◆ Work order ◆
The entries below contain a stretch that opens with the line containing "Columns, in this" and closes with the line containing "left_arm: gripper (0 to"; set down that stretch exactly, both ends included, and nothing else.

*** Opening of Available data ***

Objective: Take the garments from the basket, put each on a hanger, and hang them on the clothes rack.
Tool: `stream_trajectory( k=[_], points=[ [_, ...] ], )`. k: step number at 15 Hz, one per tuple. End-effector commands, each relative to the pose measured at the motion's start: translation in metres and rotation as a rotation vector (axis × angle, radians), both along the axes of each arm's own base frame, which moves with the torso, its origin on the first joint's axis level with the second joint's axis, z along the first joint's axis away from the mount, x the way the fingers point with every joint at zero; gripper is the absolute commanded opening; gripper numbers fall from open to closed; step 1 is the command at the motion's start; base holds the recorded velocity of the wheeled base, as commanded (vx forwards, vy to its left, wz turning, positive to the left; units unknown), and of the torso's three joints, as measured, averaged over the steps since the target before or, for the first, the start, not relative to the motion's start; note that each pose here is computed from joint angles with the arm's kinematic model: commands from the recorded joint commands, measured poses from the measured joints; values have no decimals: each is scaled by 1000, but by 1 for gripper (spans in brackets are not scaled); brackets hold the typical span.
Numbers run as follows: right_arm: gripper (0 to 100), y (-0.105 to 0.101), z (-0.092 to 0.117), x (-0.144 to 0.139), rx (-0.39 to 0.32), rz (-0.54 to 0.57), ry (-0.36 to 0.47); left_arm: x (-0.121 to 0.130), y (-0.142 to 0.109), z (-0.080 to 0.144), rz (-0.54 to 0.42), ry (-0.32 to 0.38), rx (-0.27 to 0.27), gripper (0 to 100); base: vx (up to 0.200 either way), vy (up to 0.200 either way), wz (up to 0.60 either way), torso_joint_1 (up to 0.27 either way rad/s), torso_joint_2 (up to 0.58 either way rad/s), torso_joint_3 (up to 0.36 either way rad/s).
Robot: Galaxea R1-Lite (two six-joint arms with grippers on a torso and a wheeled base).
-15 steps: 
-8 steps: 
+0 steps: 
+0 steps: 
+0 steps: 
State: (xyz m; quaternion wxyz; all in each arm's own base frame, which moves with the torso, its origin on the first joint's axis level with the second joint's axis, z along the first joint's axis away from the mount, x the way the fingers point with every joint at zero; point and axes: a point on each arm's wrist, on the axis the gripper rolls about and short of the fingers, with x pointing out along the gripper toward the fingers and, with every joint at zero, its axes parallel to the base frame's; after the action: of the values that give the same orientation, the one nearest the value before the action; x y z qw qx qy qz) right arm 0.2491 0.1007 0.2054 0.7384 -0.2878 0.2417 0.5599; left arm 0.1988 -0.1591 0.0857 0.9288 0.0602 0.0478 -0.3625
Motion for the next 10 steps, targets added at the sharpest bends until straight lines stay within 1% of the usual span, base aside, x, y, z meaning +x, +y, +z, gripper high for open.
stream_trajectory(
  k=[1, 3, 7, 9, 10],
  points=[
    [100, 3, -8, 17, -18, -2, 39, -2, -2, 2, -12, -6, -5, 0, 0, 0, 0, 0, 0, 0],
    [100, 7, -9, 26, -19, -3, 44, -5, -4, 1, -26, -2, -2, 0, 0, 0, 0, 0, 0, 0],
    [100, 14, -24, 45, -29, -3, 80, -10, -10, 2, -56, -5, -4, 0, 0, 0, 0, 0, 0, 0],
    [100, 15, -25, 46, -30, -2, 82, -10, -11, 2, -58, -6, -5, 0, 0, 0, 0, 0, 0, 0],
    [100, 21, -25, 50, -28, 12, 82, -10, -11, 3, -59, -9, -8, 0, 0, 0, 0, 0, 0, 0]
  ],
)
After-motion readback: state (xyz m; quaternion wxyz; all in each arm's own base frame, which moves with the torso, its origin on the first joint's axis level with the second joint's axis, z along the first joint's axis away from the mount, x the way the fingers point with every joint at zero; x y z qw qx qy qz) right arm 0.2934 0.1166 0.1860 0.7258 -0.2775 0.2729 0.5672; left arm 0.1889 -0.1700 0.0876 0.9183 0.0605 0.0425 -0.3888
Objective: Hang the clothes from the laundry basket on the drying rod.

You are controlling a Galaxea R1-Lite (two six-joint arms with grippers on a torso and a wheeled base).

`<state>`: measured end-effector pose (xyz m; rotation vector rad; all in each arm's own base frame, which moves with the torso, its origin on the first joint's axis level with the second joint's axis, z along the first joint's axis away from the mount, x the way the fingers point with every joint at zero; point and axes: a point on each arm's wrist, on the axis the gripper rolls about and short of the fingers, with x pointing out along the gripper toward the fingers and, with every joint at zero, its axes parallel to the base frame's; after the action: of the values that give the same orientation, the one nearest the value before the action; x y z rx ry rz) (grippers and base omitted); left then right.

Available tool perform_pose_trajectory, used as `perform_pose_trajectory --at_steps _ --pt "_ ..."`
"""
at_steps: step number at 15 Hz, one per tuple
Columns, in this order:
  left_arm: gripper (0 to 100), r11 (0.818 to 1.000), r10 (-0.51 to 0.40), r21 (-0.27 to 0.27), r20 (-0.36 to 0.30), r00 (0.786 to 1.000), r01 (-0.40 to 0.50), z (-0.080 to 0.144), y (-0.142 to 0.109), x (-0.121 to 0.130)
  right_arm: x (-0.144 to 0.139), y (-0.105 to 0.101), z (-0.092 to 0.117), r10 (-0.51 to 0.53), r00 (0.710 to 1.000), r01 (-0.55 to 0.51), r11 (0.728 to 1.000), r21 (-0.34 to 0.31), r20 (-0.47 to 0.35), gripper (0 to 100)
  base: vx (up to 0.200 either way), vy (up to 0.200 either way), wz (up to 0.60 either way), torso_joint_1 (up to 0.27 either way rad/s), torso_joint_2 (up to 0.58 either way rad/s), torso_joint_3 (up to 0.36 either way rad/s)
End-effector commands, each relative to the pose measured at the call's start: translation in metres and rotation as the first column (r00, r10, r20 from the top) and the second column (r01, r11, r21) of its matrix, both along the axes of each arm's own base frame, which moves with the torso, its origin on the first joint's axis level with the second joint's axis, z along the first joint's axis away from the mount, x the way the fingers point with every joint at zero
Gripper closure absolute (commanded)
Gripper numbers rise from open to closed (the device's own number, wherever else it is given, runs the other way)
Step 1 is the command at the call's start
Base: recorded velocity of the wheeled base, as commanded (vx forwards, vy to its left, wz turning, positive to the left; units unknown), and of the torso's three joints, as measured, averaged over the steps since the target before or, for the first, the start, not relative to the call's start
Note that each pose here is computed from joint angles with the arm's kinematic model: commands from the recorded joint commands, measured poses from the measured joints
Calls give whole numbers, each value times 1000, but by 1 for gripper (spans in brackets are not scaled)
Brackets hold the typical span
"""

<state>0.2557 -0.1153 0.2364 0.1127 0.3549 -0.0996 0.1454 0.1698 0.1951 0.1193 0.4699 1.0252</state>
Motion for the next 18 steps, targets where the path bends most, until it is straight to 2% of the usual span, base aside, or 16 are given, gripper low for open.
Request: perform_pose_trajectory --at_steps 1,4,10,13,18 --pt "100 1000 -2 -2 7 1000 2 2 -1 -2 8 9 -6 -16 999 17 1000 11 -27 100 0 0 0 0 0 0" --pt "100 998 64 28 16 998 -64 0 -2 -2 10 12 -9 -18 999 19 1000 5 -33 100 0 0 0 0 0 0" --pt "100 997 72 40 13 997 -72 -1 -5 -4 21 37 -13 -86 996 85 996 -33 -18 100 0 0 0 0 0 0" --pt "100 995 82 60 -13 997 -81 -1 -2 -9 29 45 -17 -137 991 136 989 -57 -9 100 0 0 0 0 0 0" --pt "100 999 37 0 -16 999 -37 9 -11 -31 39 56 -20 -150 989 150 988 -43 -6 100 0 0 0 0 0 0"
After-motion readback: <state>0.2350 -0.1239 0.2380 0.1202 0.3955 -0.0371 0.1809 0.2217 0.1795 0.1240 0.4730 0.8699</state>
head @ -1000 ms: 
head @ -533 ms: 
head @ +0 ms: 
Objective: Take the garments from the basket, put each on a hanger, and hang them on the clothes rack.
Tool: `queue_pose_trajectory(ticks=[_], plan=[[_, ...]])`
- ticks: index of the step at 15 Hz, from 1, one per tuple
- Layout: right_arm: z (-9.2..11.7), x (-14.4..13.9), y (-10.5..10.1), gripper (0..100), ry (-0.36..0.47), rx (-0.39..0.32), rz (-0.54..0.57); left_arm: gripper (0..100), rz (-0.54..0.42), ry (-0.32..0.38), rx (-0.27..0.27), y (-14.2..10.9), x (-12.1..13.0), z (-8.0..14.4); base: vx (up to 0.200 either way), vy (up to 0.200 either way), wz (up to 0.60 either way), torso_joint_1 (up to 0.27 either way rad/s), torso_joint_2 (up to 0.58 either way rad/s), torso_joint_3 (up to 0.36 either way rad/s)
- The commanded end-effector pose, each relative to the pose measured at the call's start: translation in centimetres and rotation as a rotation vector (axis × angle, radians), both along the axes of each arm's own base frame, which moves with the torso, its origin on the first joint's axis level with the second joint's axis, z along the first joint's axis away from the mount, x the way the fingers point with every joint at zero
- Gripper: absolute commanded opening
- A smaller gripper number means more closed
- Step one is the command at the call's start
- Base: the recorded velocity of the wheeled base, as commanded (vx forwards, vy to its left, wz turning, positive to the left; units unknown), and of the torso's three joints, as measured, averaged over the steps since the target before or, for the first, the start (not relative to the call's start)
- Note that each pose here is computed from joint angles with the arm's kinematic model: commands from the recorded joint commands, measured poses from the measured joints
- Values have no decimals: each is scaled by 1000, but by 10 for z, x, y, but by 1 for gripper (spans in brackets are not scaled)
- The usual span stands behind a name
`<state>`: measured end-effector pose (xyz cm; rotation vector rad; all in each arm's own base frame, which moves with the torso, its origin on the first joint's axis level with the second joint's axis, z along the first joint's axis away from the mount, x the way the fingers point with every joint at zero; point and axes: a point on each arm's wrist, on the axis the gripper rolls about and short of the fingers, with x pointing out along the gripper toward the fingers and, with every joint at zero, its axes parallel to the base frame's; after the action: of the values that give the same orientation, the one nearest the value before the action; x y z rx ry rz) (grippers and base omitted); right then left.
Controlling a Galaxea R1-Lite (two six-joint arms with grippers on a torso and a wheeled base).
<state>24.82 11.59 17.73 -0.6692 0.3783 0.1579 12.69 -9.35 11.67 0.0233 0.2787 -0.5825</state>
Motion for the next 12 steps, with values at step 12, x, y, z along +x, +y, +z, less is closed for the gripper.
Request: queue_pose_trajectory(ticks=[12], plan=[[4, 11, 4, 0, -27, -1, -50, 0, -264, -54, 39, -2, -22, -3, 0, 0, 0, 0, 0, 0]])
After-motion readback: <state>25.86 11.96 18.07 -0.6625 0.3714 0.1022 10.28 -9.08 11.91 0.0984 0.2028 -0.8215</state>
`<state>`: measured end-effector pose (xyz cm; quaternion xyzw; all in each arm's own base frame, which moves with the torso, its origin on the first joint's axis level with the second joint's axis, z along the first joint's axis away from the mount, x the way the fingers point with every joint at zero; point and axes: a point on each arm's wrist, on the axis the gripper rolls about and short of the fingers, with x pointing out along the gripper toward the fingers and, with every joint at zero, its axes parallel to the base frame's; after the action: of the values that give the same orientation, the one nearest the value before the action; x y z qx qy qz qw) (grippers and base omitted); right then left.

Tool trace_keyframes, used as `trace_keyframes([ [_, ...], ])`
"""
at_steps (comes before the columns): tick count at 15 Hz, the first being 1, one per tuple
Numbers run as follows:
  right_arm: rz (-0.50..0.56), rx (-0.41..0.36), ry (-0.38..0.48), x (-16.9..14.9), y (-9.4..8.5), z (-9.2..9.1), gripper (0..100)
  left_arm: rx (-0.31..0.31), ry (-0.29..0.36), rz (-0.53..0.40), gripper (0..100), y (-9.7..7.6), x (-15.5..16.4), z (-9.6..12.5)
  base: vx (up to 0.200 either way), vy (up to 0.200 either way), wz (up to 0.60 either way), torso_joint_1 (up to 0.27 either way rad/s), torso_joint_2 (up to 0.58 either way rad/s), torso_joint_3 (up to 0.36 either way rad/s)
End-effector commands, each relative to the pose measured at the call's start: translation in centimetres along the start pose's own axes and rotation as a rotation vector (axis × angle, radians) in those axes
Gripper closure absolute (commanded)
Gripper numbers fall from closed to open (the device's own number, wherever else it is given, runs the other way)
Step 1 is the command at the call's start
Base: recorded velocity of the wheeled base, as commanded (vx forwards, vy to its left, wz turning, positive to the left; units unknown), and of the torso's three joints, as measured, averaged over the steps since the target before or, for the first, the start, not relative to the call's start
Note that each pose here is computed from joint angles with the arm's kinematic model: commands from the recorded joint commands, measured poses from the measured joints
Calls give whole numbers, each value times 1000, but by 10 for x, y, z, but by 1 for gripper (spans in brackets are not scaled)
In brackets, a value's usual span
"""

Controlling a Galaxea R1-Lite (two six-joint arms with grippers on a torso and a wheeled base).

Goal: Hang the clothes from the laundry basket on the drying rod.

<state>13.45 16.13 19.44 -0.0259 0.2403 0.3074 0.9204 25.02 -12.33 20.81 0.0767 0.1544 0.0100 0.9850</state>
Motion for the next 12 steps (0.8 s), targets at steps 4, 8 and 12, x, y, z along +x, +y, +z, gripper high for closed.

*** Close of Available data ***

◆ Result of the task ◆
Columns, in this order:
  left_arm: gripper (0 to 100), r11 (0.818 to 1.000), r10 (-0.51 to 0.40), r21 (-0.27 to 0.27), r20 (-0.36 to 0.30), r00 (0.786 to 1.000), r01 (-0.40 to 0.50), z (-0.080 to 0.144), y (-0.142 to 0.109), x (-0.121 to 0.130)

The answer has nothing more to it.